L’Europe n’importera plus de carburant diesel de Russie à compter
d’aujourd’hui. C’est en effet une nouvelle étape dans les
sanctions européennes à l’encontre de la Russie : les 27 ne lui achèteront plus
de produits pétroliers raffinés.
C’était l’un de nos principaux fournisseurs
avant la guerre. Et en particulier d’un carburant très utilisé en France, le
gazole, qui fait rouler 55% du parc chez nous. La France était, avant le
conflit, le premier importateur européen de gazole, juste devant l’Allemagne,
car nous avions réduit nos capacités de raffinage dans les dernières
années. Mais tout au long de l’année 2022, nous avons diversifié nos fournisseurs,
en faisant venir le carburant par exemple de raffineries saoudiennes, ou des
États-Unis. Toute l’Europe a mis en place de nouveaux circuits
d’approvisionnements.
Les quantités requises ont été trouvées, parfois au prix de contorsions dérangeantes.
La Lettonie, l’un des états baltes, en Europe du Nord, a fait venir récemment
un tanker chargé de carburant importé chinois. Comme on le sait, la Chine ne
produit pas de pétrole sur son sol. Elle a donc probablement importé du pétrole
russe, l’a raffiné, et l’a réexporté en Lettonie, alors que ce pays a deux
cents kilomètres de frontières communes avec la Russie ! Inutile de dire qu’en
plus, le bilan carbone de l’opération n’est pas top, un aller-retour avec la
Chine, 15 000 kilomètres et 45 jours de bateau… C’est possiblement les mêmes
combines avec le carburant qui arrive d’Inde, voire d’Arabie saoudite. Les
Saoudiens achètent en effet le pétrole russe à prix cassé pour revendre au prix
fort le produit raffiné.
Selon les fournisseurs, aucune pénurie de Diesel n'est à prévoir en France. C’est vrai qu’en janvier 23, il y a un mois, nous avions déjà très fortement réduit les importations de Russie, dans la perspective de l’embargo, et que le diesel ne manquait pas à la pompe. Mais le prix restera sous pression inflationniste, à cause des coûts de transports qui se sont évidemment accrus. Et les nouvelles filières d’approvisionnement ne sont pas encore stabilisées, elles sont soumises aux aléas du marché et exposées à des risques qui progressent avec la distance.

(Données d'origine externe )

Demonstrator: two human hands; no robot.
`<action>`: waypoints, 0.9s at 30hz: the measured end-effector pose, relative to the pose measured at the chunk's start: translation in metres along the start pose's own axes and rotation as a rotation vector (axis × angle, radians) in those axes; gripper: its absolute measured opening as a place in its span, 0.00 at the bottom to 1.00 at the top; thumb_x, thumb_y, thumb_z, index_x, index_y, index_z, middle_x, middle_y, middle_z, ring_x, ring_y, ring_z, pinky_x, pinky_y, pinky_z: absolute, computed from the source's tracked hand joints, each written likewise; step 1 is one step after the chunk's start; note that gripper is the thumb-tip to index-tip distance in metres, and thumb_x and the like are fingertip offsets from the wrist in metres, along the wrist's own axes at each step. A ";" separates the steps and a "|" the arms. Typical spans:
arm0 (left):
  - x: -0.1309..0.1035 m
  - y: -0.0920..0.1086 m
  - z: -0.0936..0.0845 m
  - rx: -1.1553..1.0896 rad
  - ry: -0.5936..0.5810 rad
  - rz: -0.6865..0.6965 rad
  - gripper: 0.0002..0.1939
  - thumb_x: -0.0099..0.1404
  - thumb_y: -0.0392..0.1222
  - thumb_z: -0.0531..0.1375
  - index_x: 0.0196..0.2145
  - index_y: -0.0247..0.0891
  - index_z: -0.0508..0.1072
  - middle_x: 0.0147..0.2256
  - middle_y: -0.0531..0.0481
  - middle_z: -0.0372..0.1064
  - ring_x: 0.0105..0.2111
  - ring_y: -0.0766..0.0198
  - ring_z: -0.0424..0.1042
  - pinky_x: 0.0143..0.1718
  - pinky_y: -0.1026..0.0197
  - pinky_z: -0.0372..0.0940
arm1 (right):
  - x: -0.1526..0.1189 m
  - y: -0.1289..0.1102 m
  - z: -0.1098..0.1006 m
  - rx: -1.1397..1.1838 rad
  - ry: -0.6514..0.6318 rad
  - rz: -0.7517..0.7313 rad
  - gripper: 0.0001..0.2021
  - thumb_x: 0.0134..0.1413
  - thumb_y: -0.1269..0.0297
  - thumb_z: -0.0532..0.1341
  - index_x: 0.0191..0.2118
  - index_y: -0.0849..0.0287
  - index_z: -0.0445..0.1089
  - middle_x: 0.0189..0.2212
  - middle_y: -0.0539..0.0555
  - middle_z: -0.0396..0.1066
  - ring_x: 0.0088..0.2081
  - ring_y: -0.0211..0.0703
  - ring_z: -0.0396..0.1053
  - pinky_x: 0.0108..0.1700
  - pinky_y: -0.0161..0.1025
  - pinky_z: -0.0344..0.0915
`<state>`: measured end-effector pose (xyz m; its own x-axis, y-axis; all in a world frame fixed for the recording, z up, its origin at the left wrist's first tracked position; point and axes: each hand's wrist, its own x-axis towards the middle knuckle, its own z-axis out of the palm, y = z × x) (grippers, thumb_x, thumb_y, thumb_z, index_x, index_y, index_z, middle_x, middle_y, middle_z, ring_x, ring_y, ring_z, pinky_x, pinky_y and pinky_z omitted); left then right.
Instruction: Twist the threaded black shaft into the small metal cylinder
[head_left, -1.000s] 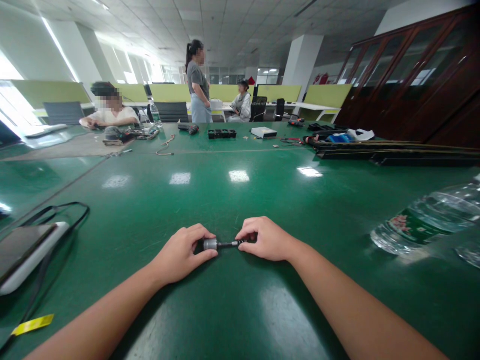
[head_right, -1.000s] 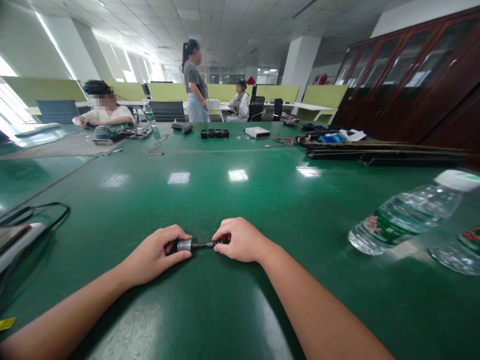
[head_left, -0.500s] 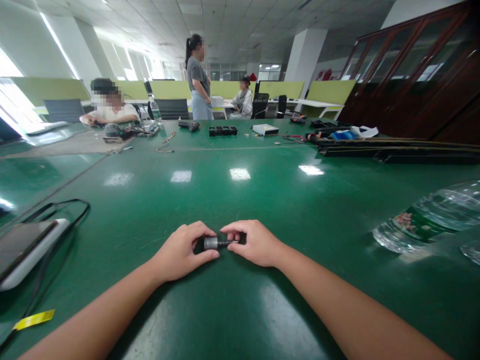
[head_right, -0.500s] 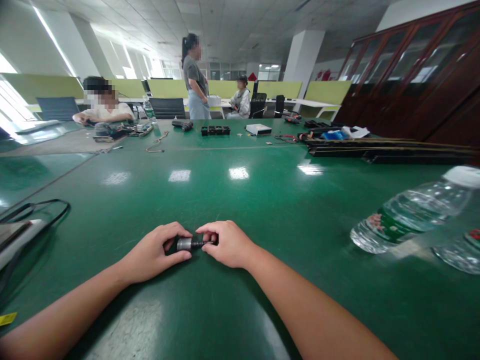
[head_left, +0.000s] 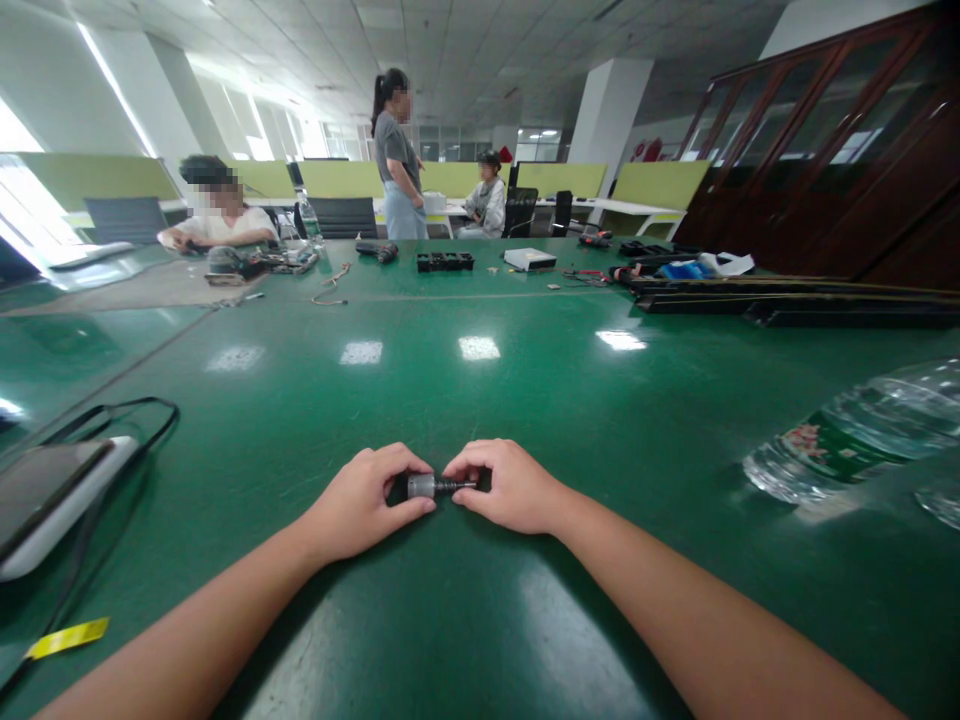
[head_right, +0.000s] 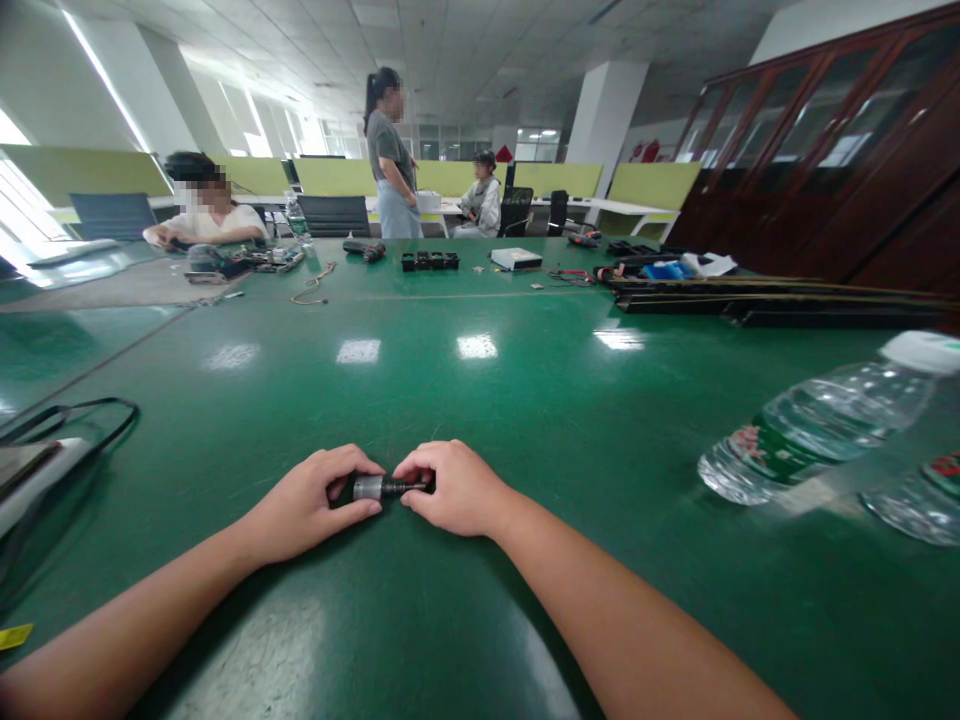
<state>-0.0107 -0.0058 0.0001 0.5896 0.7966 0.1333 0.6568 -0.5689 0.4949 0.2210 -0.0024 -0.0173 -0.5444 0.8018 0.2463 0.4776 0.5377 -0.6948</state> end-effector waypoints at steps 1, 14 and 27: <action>0.000 0.000 0.000 -0.003 0.004 0.000 0.13 0.62 0.49 0.64 0.42 0.42 0.75 0.35 0.53 0.71 0.31 0.63 0.68 0.35 0.61 0.59 | 0.000 -0.001 0.000 -0.019 -0.005 -0.006 0.10 0.47 0.72 0.67 0.38 0.58 0.77 0.31 0.50 0.74 0.32 0.37 0.68 0.38 0.35 0.63; 0.001 0.000 0.003 0.020 0.017 -0.014 0.12 0.64 0.49 0.63 0.42 0.41 0.75 0.35 0.52 0.72 0.32 0.62 0.68 0.36 0.61 0.59 | 0.004 -0.001 0.004 -0.142 -0.010 -0.093 0.08 0.53 0.66 0.67 0.40 0.57 0.78 0.35 0.52 0.77 0.39 0.42 0.71 0.44 0.38 0.62; 0.001 0.002 0.001 0.036 0.001 -0.013 0.13 0.66 0.51 0.61 0.42 0.41 0.74 0.37 0.51 0.72 0.35 0.61 0.69 0.36 0.61 0.60 | 0.004 0.000 0.000 -0.132 -0.014 -0.096 0.07 0.51 0.69 0.65 0.38 0.58 0.78 0.30 0.51 0.74 0.33 0.40 0.68 0.38 0.36 0.62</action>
<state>-0.0083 -0.0059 0.0007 0.5801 0.8044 0.1281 0.6812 -0.5653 0.4653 0.2187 0.0013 -0.0163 -0.6012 0.7417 0.2974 0.5086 0.6423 -0.5734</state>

Ces sanctions contre la Russie ne sont pas efficaces. Elles ont une efficacité relative, ayant probablement fait perdre
quelques points de croissance, mais dans un pays où les chiffres officiels
n’ont pas grand sens, car une bonne part de l’activité est au noir. Quant aux
recettes d’exportation de la Russie en Europe, elles ont plutôt progressé en
2022, car l’envolée des cours a largement compensé la chute des volumes. C’est
regrettable. Mais on ne peut pas dire pour autant que ces sanctions sont
inutiles. Car durant cette année 2022, l’Europe a considérablement réduit sa
dépendance aux hydrocarbures russes, de l’ordre de 90%. Elle a donc privé
Poutine d’un levier stratégique très important.
Mais pour autant, Poutine ne manque pas de client. L’or noir russe
part en Chine bien sûr, en Inde, au Brésil, souvent discompté. Mais il va
aussi, avec ses sous-produits, en Afrique du Nord, au Maroc par exemple et en
Tunisie. Il ne faut pas oublier que les deux tiers des habitants de la planète
vivent dans un pays qui n’a pas condamné l’invasion de l’Ukraine.